(Data records)
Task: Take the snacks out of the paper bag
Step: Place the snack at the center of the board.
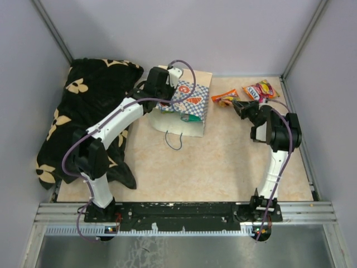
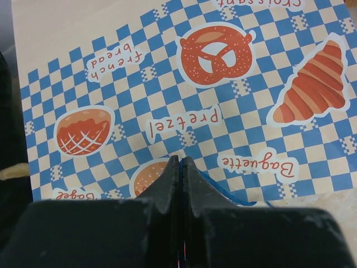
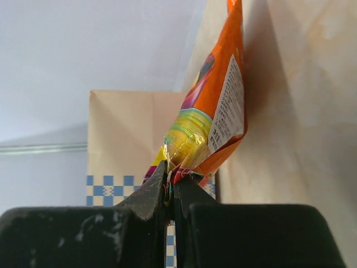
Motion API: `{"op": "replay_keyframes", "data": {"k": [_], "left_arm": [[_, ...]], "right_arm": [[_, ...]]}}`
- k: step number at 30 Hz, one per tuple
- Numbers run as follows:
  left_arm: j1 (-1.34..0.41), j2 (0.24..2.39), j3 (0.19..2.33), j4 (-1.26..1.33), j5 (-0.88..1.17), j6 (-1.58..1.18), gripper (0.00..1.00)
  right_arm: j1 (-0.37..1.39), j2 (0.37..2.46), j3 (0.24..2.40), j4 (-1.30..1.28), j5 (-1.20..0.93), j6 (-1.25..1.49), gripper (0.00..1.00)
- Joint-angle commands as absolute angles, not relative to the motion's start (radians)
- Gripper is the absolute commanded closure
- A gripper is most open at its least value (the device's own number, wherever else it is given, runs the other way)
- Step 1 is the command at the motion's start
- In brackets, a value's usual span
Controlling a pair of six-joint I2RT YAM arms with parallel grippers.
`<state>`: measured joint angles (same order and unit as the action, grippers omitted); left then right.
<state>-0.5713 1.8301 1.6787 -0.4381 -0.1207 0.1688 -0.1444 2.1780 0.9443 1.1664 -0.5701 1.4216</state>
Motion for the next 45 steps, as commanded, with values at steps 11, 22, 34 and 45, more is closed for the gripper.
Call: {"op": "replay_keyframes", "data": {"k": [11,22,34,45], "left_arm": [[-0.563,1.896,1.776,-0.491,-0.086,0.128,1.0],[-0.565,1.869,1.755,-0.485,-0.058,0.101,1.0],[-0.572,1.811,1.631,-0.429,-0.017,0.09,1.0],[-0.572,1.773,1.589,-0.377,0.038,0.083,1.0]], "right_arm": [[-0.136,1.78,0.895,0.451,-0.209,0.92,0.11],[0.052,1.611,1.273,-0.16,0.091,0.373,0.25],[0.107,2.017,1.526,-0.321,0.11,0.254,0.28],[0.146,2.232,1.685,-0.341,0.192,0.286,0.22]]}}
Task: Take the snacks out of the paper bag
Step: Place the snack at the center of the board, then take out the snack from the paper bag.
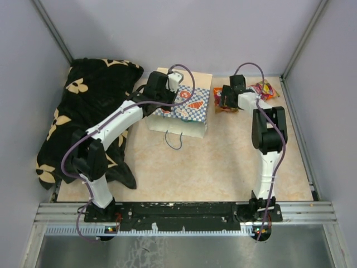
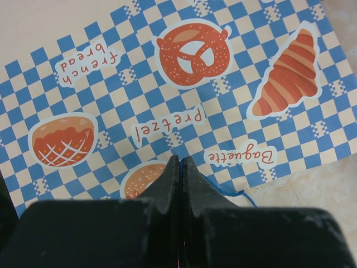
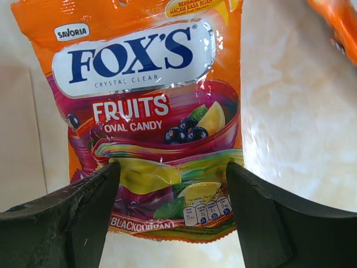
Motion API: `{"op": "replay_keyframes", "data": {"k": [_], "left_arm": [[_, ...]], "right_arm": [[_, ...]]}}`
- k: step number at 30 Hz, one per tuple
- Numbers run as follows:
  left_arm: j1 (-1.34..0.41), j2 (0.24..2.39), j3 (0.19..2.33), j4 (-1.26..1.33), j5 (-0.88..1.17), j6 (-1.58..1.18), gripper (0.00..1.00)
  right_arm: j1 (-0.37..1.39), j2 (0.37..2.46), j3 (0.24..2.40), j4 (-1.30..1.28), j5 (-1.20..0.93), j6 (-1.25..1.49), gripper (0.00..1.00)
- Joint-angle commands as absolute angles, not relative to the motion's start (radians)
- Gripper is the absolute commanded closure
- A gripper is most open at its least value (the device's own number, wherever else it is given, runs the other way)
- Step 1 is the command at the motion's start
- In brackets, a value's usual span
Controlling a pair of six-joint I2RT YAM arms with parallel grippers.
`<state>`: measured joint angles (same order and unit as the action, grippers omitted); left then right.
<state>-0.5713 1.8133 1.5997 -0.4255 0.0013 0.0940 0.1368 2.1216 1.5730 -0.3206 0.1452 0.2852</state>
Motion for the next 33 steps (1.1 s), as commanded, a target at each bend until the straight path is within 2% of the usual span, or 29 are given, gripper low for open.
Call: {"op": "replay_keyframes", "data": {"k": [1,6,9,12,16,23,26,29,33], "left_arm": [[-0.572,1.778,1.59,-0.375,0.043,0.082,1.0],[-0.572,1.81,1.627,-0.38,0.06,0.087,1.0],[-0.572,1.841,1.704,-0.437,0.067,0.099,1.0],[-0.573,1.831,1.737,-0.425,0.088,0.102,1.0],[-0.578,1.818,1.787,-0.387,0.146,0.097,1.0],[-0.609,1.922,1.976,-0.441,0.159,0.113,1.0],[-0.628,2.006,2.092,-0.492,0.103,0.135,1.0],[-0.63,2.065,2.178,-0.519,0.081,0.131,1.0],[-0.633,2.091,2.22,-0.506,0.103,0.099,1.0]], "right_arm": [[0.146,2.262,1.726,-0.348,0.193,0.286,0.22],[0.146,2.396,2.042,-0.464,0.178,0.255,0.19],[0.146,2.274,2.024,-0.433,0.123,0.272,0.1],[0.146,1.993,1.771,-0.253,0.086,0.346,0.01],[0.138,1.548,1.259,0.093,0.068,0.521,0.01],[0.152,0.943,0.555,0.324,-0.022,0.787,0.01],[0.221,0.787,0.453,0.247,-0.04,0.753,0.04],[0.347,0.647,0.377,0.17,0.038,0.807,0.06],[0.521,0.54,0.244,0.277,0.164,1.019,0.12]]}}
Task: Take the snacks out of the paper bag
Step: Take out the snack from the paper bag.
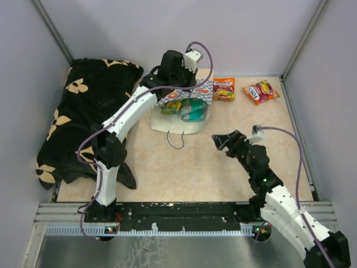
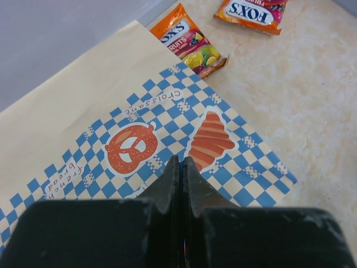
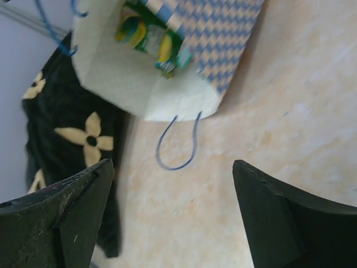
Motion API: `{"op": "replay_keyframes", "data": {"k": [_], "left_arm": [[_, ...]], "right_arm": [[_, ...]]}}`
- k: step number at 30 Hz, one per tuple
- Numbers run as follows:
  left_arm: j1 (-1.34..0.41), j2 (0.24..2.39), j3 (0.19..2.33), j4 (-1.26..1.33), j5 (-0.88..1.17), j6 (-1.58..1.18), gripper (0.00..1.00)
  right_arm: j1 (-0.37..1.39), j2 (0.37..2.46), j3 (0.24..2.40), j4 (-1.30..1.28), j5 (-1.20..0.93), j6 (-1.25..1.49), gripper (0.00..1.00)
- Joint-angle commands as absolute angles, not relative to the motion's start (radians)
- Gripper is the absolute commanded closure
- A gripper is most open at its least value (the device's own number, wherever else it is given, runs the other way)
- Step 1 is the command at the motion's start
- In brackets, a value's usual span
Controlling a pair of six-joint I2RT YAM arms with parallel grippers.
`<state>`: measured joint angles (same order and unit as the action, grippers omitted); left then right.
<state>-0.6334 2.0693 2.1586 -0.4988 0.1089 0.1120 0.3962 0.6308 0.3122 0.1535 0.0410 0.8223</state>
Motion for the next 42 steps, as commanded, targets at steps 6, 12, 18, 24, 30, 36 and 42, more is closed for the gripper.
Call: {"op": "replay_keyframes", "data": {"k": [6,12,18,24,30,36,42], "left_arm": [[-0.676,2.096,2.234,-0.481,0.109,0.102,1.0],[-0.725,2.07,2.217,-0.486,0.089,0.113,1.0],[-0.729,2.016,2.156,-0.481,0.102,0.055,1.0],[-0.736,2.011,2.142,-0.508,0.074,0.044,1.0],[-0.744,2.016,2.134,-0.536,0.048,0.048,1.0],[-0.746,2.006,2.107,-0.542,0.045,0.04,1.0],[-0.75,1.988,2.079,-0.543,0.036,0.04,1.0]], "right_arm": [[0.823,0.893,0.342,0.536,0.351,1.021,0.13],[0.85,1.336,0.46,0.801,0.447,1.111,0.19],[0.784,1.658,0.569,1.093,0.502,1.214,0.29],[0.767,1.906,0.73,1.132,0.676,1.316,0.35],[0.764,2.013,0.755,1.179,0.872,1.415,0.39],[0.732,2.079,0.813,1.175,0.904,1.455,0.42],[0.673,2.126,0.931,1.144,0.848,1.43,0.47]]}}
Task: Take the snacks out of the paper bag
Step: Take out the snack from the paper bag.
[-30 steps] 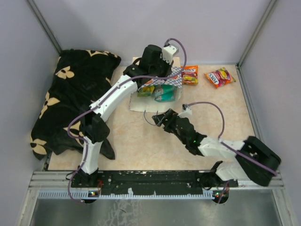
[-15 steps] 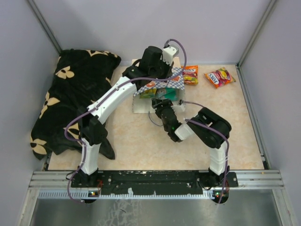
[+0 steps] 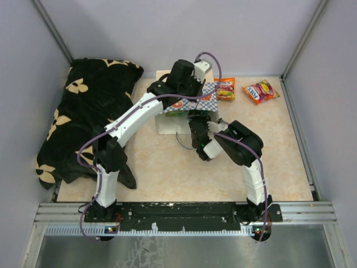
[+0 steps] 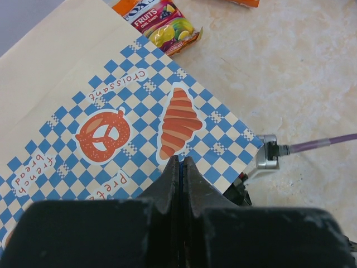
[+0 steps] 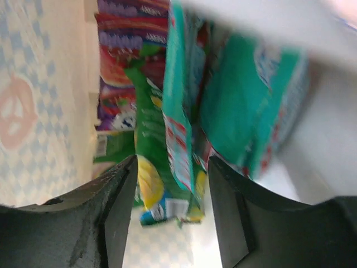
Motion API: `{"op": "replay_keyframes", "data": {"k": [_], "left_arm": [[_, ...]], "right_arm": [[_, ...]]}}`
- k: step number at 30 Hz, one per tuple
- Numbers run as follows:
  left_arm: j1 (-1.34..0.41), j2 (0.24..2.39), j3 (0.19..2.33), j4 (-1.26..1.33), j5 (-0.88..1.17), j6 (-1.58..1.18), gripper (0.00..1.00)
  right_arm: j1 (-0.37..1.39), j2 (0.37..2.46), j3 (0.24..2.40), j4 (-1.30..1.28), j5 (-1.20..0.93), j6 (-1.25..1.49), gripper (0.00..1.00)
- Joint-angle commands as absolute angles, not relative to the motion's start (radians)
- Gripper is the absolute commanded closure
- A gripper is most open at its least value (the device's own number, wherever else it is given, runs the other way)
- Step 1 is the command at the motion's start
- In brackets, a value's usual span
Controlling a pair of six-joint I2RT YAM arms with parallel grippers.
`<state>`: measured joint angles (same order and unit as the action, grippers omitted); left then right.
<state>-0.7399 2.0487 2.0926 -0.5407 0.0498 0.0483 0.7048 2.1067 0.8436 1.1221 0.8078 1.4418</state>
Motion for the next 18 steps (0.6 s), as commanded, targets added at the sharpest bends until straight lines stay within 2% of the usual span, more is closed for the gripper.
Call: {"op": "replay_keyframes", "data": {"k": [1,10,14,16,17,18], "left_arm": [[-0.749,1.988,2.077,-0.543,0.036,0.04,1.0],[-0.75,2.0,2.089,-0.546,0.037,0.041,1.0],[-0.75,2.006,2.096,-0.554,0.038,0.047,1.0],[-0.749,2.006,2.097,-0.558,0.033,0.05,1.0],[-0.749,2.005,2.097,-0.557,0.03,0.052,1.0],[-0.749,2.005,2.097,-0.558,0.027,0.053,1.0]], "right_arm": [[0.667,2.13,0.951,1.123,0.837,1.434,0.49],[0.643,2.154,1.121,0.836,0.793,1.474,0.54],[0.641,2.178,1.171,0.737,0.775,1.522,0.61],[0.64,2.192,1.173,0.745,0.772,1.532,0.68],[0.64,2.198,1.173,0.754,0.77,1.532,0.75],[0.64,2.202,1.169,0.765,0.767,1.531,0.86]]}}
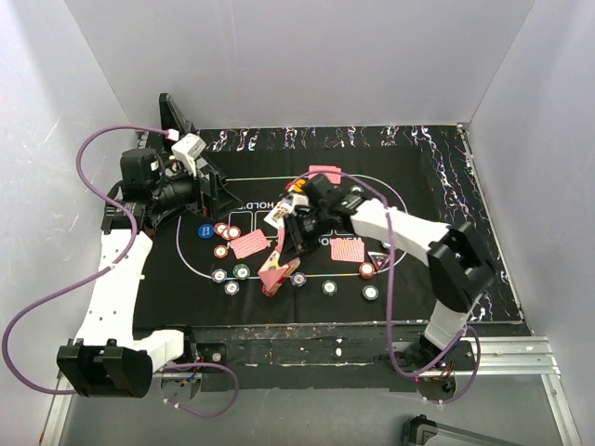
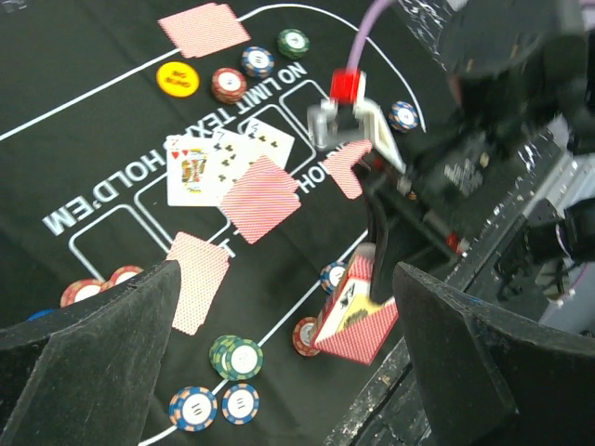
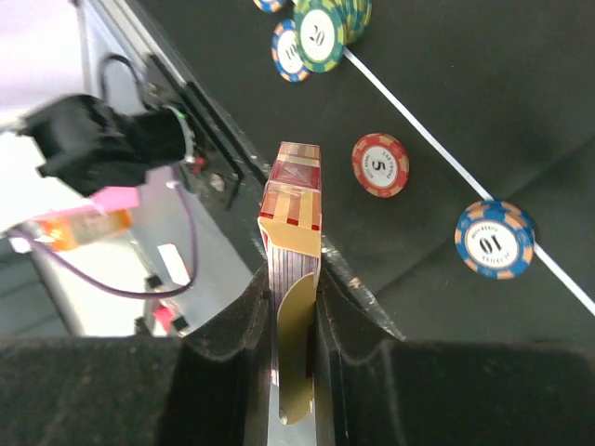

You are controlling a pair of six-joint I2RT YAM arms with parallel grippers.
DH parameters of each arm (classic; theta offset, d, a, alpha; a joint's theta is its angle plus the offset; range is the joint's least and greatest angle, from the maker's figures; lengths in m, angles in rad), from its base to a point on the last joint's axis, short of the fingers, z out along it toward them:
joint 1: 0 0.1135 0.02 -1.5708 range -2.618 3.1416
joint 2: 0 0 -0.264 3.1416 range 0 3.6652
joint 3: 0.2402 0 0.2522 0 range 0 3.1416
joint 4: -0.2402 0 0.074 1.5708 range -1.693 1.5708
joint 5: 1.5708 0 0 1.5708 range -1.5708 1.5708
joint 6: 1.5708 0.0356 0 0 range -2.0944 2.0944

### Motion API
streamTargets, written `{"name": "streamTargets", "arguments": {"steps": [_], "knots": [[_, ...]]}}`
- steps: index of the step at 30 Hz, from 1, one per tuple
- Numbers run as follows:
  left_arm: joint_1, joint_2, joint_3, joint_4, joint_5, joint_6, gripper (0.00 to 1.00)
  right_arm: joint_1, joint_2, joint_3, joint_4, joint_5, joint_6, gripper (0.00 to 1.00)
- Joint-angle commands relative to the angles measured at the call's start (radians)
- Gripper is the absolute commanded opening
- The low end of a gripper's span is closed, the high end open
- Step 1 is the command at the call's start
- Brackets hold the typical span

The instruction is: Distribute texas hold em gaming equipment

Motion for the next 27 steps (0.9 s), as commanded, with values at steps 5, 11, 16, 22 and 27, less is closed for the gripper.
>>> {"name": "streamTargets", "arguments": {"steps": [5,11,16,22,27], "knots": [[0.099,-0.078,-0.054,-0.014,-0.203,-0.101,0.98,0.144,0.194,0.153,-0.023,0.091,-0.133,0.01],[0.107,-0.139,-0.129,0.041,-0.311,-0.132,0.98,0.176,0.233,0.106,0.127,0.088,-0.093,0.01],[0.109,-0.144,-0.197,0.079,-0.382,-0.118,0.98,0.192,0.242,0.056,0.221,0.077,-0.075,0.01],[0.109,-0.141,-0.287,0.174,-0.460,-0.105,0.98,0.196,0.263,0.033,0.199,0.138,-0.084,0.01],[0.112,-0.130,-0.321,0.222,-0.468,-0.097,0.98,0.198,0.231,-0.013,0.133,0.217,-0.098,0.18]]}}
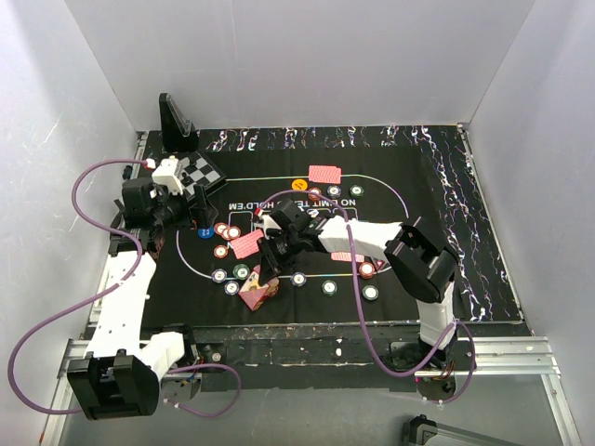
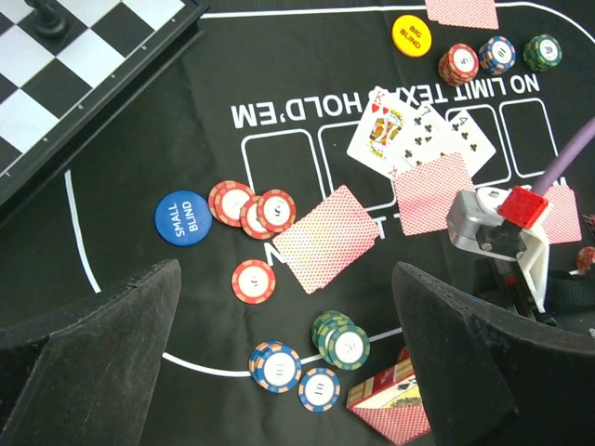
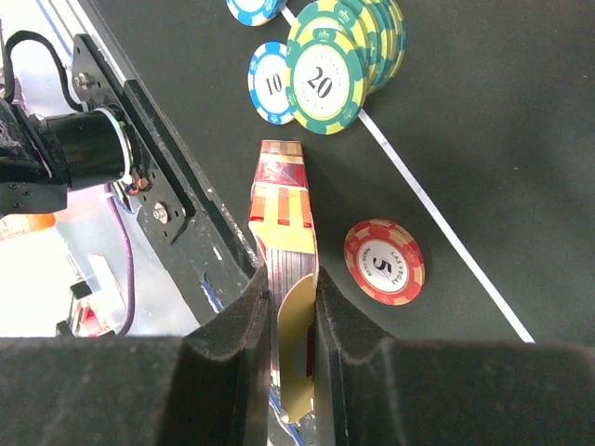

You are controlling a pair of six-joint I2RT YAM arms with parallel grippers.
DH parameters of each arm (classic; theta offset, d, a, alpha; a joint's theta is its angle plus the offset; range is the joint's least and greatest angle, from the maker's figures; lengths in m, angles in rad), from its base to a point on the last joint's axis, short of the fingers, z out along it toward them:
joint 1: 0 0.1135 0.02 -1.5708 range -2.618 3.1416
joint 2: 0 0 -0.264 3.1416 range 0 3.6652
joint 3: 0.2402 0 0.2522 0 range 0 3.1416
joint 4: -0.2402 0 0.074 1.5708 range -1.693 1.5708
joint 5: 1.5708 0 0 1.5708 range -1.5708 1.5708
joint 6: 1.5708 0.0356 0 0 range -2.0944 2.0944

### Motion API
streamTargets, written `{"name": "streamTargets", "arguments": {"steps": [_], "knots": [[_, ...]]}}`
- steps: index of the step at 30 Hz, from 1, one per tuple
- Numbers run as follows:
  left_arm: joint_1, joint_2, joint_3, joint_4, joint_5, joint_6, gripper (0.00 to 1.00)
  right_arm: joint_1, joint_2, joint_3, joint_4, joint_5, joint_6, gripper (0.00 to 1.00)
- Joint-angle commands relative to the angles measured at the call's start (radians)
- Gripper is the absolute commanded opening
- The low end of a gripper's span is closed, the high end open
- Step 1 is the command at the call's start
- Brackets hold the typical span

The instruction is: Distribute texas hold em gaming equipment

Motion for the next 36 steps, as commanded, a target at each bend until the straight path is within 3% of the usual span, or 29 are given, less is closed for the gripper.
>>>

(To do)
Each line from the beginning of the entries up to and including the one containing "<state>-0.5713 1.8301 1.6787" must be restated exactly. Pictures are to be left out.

(Response to the exercise)
Task: Take the snacks out of the paper bag
Step: Place the snack at the center of the board.
Motion API: `{"op": "replay_keyframes", "data": {"k": [_], "left_arm": [[_, ...]], "right_arm": [[_, ...]]}}`
- k: step number at 30 Hz, one per tuple
- Numbers run as follows:
  left_arm: j1 (-1.34..0.41), j2 (0.24..2.39), j3 (0.19..2.33), j4 (-1.26..1.33), j5 (-0.88..1.17), j6 (-1.58..1.18), gripper (0.00..1.00)
  right_arm: j1 (-0.37..1.39), j2 (0.37..2.46), j3 (0.24..2.40), j4 (-1.30..1.28), j5 (-1.20..0.93), j6 (-1.25..1.49), gripper (0.00..1.00)
- Joint-angle commands as absolute angles, not relative to the motion's start (radians)
- Gripper is the absolute commanded closure
- A gripper is most open at its least value (the device's own number, wherever else it is given, runs the other way)
- Step 1 is the command at the motion's start
- In brackets, a value's usual span
Controlling a pair of six-joint I2RT YAM arms with parallel grippers.
`<state>`: measured joint angles (same order and unit as the action, grippers omitted); left then right.
<state>-0.5713 1.8301 1.6787 -0.4381 -0.1207 0.1688 -0.1444 2.1780 0.9443 1.1664 -0.5701 1.4216</state>

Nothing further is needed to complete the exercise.